• **TASK ITEM**
Return every line of the data exactly as it appears.

• **RECORD SET**
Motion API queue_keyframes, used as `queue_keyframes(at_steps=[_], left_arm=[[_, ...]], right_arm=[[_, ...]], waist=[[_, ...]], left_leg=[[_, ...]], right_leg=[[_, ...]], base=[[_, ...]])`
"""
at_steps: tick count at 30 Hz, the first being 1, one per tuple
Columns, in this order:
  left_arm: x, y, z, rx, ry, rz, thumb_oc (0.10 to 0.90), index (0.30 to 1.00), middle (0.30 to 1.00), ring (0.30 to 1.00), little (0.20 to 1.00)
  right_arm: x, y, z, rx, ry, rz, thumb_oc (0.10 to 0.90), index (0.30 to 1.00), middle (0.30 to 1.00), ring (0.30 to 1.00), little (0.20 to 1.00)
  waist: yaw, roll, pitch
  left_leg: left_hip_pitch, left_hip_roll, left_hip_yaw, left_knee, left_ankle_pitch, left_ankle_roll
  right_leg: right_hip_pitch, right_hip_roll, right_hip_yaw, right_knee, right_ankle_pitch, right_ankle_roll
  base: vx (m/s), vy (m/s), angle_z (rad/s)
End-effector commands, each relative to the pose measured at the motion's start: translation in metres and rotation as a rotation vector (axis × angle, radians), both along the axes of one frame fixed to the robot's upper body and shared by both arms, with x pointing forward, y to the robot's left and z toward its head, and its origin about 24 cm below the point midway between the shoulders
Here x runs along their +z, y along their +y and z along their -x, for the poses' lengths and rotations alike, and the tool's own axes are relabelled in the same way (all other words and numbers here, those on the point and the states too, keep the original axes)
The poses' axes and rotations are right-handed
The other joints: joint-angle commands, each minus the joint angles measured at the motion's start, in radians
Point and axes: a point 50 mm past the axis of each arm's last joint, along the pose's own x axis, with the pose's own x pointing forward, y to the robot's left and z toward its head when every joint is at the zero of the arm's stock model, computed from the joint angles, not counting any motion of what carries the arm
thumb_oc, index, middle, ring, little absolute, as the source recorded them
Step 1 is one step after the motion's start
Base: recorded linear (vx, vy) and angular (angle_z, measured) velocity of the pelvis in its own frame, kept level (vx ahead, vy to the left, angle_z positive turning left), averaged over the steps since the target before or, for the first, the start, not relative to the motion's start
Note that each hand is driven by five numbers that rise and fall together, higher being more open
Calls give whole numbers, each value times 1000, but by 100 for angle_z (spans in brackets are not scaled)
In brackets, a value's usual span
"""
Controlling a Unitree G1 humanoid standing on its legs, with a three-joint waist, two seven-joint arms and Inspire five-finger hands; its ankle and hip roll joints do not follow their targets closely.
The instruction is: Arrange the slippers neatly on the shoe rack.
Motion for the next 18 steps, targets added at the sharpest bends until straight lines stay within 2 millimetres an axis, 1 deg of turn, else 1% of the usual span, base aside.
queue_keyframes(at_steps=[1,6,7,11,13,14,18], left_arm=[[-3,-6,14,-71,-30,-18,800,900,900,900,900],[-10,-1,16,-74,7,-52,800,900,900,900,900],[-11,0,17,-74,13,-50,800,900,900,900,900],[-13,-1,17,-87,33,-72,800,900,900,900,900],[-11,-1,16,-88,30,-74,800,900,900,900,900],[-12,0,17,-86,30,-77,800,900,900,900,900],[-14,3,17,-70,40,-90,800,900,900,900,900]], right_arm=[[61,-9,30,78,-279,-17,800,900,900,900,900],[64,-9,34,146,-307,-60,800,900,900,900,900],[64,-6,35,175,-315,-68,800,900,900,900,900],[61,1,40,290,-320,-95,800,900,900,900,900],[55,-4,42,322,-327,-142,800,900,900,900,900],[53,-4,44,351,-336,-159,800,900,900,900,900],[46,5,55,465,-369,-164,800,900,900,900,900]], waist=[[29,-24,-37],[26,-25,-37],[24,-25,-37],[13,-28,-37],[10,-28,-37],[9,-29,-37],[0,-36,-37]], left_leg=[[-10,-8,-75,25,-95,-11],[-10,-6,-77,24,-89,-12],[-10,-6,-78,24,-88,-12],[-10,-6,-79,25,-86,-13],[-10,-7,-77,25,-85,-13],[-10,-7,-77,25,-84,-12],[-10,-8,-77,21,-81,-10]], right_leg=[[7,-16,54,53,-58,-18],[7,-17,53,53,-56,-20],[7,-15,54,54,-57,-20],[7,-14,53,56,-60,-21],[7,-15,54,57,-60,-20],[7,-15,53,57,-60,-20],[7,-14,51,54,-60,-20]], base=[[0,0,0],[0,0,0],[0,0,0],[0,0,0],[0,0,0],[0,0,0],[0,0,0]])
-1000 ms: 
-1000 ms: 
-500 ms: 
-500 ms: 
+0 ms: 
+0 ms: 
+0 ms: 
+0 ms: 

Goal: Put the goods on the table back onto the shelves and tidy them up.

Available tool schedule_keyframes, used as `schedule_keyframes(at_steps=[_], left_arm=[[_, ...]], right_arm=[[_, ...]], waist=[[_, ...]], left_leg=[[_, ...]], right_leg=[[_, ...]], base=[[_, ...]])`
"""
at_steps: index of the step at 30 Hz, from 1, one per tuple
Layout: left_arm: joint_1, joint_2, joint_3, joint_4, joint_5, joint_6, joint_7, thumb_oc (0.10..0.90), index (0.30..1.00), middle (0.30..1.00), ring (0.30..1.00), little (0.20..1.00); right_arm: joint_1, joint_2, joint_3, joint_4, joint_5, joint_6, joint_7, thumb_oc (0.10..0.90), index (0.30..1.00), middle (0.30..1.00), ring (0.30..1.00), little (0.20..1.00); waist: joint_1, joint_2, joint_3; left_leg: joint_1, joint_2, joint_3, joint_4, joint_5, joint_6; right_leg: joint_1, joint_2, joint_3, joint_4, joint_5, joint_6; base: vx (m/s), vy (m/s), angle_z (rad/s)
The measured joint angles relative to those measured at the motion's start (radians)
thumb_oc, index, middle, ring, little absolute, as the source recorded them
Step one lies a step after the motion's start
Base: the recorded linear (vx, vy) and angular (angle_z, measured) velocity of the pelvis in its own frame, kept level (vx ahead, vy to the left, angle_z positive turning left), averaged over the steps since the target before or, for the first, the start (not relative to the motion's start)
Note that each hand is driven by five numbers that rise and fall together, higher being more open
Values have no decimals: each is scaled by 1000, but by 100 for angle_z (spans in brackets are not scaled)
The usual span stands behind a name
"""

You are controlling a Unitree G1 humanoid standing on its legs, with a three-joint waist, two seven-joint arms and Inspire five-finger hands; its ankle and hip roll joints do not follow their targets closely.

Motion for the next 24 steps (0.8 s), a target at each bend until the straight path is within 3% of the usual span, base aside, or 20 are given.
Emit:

• **TASK SOLUTION**
Motion API queue_keyframes, used as `queue_keyframes(at_steps=[_], left_arm=[[_, ...]], right_arm=[[_, ...]], waist=[[_, ...]], left_leg=[[_, ...]], right_leg=[[_, ...]], base=[[_, ...]])`
"""
at_steps: tick count at 30 Hz, the first being 1, one per tuple
Columns, in this order:
  left_arm: x, y, z, rx, ry, rz, thumb_oc (0.10 to 0.90), index (0.30 to 1.00), middle (0.30 to 1.00), ring (0.30 to 1.00), little (0.20 to 1.00)
  right_arm: x, y, z, rx, ry, rz, thumb_oc (0.10 to 0.90), index (0.30 to 1.00), middle (0.30 to 1.00), ring (0.30 to 1.00), little (0.20 to 1.00)
  waist: yaw, roll, pitch
  left_leg: left_hip_pitch, left_hip_roll, left_hip_yaw, left_knee, left_ankle_pitch, left_ankle_roll
  right_leg: right_hip_pitch, right_hip_roll, right_hip_yaw, right_knee, right_ankle_pitch, right_ankle_roll
  base: vx (m/s), vy (m/s), angle_z (rad/s)
End-effector commands, each relative to the pose measured at the motion's start: translation in metres and rotation as a rotation vector (axis × angle, radians), both along the axes of one frame fixed to the robot's upper body and shared by both arms, with x pointing forward, y to the robot's left and z toward its head, and its origin about 24 cm below the point midway between the shoulders
Here x runs along their +z, y along their +y and z along their -x, for the poses' lengths and rotations alike, and the tool's own axes are relabelled in the same way (all other words and numbers here, those on the point and the states too, keep the original axes)
The poses' axes and rotations are right-handed
The other joints: joint-angle commands, each minus the joint angles measured at the motion's start, in radians
Point and axes: a point 50 mm past the axis of each arm's last joint, along the pose's own x axis, with the pose's own x pointing forward, y to the robot's left and z toward its head when every joint is at the zero of the arm's stock model, computed from the joint angles, not counting any motion of what carries the arm
thumb_oc, index, middle, ring, little absolute, as the source recorded them
Step 1 is one step after the motion's start
Base: recorded linear (vx, vy) and angular (angle_z, measured) velocity of the pelvis in its own frame, kept level (vx ahead, vy to the left, angle_z positive turning left), averaged over the steps since the target before or, for the first, the start, not relative to the motion's start
Note that each hand is driven by five numbers that rise and fall together, higher being more open
Calls give whole numbers, each value times 1000, but by 100 for angle_z (spans in brackets are not scaled)
In brackets, a value's usual span
"""
Controlling a Unitree G1 humanoid standing on its legs, with a three-joint waist, two seven-joint arms and Inspire five-finger hands; its ankle and hip roll joints do not follow their targets closely.
The instruction is: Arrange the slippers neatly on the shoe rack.
Motion for the next 18 steps, targets added at the sharpest bends until straight lines stay within 2 millimetres an axis, 1 deg of turn, else 1% of the usual span, base aside.
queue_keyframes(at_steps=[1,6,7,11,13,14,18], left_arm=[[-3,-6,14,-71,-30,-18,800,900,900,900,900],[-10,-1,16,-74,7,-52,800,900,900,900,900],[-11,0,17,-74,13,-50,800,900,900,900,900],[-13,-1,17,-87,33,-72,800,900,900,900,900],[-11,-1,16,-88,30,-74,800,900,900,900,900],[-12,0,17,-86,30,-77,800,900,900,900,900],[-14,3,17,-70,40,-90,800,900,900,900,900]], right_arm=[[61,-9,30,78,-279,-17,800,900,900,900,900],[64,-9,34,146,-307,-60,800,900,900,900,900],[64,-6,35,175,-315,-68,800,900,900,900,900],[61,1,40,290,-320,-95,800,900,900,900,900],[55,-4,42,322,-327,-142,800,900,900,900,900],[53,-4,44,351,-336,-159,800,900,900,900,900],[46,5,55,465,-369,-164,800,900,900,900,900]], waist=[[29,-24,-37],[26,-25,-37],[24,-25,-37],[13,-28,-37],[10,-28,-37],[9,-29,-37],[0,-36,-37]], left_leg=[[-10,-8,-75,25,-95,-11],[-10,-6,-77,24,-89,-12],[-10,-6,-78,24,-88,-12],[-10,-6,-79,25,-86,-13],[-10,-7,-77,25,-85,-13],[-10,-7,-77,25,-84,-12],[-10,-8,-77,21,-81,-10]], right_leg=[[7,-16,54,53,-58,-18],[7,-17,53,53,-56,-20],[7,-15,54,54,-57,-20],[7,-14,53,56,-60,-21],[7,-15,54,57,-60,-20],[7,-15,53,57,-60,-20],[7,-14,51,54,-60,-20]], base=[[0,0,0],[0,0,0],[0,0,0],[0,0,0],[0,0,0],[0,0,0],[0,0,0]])
-1000 ms: 
-1000 ms: 
-500 ms: 
-500 ms: 
+0 ms: 
+0 ms: 
+0 ms: 
+0 ms: 

Goal: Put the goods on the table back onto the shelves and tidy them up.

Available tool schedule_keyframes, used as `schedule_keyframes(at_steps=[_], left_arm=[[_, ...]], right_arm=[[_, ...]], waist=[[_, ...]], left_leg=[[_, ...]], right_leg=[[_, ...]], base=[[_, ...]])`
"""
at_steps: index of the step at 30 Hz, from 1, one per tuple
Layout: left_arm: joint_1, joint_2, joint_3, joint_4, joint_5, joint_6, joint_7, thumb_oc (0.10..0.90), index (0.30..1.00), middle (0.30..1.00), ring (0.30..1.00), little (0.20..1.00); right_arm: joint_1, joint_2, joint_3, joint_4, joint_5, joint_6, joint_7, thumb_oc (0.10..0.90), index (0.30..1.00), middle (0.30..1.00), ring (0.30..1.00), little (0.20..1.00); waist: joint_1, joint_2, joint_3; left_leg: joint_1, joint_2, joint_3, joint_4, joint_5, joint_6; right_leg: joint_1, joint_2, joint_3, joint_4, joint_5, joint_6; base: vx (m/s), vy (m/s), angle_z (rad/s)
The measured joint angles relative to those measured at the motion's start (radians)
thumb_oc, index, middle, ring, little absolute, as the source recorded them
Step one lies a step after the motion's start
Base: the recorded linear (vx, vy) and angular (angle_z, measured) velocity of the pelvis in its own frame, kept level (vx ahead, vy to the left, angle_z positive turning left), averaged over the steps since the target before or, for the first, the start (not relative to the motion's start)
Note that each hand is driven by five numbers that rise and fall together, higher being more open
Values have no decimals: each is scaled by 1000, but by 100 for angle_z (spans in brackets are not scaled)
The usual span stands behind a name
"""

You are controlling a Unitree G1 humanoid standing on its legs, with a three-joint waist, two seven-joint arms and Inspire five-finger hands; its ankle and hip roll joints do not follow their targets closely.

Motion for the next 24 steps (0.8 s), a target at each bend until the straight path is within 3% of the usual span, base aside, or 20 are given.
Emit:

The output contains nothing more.